Redesigning pbs_snapshot --obfuscate

Motivation:

  • pbs_snapshot --obfuscate has many issues: it doesn't obfuscate everything, there are bugs with obfuscating special attributes (like it only obfuscates the first entry in managers, acl attributes etc.), the obfuscated string has the same length as the original string, which could be decrypted back to the original, etc.
  • pbs_snapshot uses a PTL utility called pbs_anonutils.py which contains code that is somewhat complicated to develop.
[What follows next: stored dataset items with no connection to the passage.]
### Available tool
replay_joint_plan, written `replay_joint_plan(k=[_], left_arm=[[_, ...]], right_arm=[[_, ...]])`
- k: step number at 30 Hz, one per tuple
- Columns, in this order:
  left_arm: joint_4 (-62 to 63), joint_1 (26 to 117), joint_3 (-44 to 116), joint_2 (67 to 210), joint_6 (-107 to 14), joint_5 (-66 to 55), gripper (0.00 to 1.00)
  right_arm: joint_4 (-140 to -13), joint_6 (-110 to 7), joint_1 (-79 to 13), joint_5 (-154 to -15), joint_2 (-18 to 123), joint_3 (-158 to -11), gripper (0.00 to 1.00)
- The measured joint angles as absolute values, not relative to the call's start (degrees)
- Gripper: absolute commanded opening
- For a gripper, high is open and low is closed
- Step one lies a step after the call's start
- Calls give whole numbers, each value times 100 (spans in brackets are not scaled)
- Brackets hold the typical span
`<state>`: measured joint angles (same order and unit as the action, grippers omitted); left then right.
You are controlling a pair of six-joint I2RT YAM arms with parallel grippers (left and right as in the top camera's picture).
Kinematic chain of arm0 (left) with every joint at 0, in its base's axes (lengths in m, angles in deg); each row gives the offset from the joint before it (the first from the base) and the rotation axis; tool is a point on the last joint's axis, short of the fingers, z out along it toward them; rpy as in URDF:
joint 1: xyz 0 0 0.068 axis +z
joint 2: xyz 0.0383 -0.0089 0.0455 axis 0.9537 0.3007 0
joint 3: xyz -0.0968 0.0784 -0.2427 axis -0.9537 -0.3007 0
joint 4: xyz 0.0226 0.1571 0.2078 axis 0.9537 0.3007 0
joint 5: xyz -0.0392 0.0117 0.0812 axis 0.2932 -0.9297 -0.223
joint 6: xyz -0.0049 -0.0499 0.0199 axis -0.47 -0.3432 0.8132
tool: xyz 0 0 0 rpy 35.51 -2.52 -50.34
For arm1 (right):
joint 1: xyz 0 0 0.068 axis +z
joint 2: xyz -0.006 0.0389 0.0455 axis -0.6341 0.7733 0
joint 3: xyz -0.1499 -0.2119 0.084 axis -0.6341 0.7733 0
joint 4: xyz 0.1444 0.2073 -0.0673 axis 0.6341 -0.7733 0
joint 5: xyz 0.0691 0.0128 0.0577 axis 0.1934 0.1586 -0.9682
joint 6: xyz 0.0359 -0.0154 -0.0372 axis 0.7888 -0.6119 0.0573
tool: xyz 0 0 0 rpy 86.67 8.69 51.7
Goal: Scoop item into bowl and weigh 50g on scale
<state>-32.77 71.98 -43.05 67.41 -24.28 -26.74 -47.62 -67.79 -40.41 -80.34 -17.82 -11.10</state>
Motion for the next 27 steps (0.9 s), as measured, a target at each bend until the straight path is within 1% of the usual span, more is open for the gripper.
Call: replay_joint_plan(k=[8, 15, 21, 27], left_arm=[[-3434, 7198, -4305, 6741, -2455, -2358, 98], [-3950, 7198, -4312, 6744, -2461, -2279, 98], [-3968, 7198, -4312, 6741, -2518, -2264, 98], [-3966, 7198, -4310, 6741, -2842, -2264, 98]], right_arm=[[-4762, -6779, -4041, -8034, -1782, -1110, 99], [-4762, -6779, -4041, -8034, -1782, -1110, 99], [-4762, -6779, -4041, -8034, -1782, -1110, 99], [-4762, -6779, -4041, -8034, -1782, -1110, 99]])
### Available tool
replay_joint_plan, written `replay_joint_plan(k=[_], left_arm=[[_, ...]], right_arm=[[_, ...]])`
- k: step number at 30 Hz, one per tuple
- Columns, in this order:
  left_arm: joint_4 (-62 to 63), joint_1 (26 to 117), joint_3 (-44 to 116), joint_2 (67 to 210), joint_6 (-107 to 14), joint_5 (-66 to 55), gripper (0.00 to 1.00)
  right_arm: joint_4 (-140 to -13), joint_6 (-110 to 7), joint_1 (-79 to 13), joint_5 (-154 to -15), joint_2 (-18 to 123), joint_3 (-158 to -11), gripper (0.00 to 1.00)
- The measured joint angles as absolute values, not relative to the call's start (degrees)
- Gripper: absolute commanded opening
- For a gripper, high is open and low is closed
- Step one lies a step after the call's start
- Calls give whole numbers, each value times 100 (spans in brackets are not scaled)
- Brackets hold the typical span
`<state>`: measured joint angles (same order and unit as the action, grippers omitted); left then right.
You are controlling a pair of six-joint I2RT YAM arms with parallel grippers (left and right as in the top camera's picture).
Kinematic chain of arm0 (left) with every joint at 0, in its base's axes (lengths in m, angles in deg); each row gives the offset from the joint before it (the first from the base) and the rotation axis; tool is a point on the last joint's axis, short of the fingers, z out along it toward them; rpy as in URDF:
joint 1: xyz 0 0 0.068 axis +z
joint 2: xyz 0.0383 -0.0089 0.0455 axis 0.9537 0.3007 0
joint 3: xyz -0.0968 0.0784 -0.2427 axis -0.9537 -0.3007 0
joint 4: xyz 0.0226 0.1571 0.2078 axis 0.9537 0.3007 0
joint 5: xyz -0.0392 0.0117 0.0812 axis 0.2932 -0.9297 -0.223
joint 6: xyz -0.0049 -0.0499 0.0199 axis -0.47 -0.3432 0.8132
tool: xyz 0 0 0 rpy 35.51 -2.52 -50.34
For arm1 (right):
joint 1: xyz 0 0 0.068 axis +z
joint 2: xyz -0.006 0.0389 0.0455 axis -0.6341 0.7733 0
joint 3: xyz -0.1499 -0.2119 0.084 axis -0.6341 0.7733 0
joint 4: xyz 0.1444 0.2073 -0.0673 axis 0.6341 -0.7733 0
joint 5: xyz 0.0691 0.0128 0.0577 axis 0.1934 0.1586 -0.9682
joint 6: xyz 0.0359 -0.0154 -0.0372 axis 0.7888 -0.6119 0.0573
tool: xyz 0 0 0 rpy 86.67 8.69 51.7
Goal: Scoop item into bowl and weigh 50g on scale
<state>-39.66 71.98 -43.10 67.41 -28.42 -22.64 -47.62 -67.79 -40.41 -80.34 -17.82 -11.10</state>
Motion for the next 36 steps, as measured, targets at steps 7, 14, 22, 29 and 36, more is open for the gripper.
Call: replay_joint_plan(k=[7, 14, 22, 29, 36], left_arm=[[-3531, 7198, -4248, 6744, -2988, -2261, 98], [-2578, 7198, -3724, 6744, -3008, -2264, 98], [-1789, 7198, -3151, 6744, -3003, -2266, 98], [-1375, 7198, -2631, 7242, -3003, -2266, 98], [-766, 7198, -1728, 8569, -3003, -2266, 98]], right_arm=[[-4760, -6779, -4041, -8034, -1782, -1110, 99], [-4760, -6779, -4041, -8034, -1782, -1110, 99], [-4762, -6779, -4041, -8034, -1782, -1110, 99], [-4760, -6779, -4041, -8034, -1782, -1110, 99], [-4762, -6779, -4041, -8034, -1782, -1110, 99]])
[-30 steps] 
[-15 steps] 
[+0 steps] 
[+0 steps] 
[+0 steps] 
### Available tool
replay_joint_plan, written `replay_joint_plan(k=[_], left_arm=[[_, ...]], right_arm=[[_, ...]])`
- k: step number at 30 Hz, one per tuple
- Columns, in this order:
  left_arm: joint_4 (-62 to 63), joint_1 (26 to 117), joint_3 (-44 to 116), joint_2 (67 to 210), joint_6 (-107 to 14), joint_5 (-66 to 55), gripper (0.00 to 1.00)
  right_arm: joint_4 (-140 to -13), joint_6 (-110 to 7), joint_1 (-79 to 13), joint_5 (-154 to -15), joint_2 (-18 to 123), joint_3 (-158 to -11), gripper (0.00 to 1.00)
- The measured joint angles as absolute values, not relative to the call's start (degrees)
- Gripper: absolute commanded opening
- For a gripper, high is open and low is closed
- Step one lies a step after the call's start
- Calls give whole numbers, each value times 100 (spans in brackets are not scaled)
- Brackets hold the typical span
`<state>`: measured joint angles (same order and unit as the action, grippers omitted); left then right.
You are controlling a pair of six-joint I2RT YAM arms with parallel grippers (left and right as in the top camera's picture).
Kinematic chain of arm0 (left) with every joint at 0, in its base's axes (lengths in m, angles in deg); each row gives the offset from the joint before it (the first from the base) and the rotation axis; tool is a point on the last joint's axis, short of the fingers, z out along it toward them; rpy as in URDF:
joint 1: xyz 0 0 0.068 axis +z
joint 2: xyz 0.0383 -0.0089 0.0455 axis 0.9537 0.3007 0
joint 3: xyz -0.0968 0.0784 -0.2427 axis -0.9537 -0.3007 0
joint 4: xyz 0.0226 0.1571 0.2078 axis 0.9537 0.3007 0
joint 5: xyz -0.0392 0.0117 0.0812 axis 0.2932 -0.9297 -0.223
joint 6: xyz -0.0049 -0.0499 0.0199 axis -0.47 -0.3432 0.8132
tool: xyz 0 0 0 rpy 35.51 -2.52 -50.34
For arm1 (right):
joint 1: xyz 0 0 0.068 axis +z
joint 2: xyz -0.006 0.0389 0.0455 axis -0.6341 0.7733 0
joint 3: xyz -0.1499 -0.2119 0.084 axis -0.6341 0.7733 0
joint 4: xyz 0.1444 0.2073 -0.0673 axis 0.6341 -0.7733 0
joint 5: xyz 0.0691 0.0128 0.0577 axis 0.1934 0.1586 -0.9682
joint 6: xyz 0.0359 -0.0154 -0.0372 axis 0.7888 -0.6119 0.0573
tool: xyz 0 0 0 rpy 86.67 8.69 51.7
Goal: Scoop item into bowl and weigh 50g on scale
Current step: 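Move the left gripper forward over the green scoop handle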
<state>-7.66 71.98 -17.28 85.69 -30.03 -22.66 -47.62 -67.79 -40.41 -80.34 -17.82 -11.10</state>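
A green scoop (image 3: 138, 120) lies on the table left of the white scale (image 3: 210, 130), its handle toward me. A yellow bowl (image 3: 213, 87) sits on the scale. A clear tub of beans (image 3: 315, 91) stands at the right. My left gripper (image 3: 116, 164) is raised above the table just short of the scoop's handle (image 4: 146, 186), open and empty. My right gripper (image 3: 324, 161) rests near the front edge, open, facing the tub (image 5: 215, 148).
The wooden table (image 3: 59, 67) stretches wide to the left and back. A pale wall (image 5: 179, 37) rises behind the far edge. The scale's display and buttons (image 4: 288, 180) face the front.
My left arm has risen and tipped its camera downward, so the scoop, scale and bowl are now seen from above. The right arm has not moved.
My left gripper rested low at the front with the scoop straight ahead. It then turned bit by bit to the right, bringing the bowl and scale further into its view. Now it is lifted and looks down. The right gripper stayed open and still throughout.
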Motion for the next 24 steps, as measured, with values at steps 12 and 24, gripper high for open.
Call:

It's designed to have separate routines to obfuscate specific kinds of outputs (tabular, long format, resourcedef, accounting logs, etc.), and was not written for obfuscating snapshots as a whole.
  • To use the existing architecture of pbs_anonutils to obfuscate new outputs like json would have required either writing specialized routines for those outputs, or re-writing existing routines to be more generic, which would have meant essentially re-writing pbs_anonutils.


Proposal:

Add a snapshot obfuscation utility inside pbs_snaputils.py itself which obfuscates an entire snapshot in one go.

Architecture:

  • Introducing a new class in pbs_snaputils called 'ObfuscateSnapshot' which will contain the following:
    • Information about attributes that need to be deleted or obfuscated
    • A routine called obfuscate_snapshot(<path to snapshot>, <path to map file>) which can obfuscate a snapshot completely
      • The routine currently deletes any sched, server, comm and database logs captured as we cannot obfuscate them. A future enhancement will be done to add support for obfuscating them. The idea is to not capture anything that we cannot obfuscate.
      • Algorithm:
        • The routine first obfuscates the long stat format outputs like qstat -f, pbs_rstat -f, pbsnodes -av, etc.
          • While doing this, it also creates an obfuscation map of (sensitive value: obfuscated value)
          • It also deletes necessary attributes and stores their value in a separate list.
        • It then parses custom resources from resourcedef file, generates obfuscated values for them and adds them to the obfuscation map
        • Then calls obfuscate_acct_logs() to obfuscate accounting logs, this can add more entries to the obfuscation map.
        • Then deletes all daemon logs
        • Binary job files:
          • We capture the printjob output of all .JB files and save them as <jobid>.JB_printjob. These text files then get obfuscated
          • We delete all other files inside the jobs directory
        • Finally, it goes through ALL files in the snapshot and does the following:
          • re.sub(r'\b' + key + r'\b', val, <file content>) to replace any sensitive values in the file using the obfuscation map created above.
          • Goes through the list of attribute values to delete and deletes them from the file
    • A routine called obfuscate_acct_logs(<path to snapshot>) which can obfuscate all accounting logs in the path mentioned.